MADE FOR HER: il nuovo, bell’album di SHAUN JOHNSON. Un disco maturo.

E’ un vero e proprio tributo alle band della sua vita l’album scritto da Shaun Johnson. L’artista è accompagnato dalla The Big Band Experience, che negli 8 brani presenti supporta la sua vocalità con parti strumentali ben suonate e prodotte. E questa è una buona notizia, e non scontata.

Così come non lo è il fatto che la voce di Shaun sia efficace: calda il giusto, melodiosa, brillante e sicura. Si sente sin dall’allegra opener Sing me anything, dove la sua summa è attorniata da fiati ariosi. Ma funziona, tanto per capirsi, anche quando sotto c’è solo un’acustica, come all’inizio di Multiplied by two.
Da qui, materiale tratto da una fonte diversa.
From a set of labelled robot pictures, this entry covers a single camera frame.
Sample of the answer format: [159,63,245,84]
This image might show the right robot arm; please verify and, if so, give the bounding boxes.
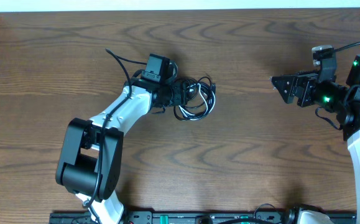
[271,54,360,223]

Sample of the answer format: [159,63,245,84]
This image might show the white cable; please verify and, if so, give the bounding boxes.
[178,82,215,121]

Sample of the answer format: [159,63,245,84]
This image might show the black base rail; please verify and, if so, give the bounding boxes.
[48,211,356,224]

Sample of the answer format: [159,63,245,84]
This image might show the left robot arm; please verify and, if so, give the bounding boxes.
[55,54,186,223]

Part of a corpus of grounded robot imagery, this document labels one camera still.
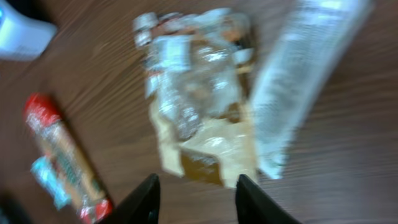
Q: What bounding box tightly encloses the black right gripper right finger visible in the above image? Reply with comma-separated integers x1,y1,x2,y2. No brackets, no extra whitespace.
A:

Ma l’album è tutto davvero bello. Innanzitutto perché si respira una certa libertà stilistica che, pur configurandosi nella grande famiglia del rock, non disdegna piani e synth (This old man), chitarre folk (All because of you) e ballate (Say goodnight). Ed è poi bella l’interpretazione di un classico di Elvis Presley, quella Love me tender cantata live da Shaun.

Una versione minimal riuscita e calda. Il Remix del secondo brano è dedicato a situazioni più danzerecce. E il brano, nonostante lo stravolgimento, non perde dignità artistica. E questo fa pensare, e conferma che Shaun Johnson, pur essendo al primo album, sa quello che fa. Ed è bravo.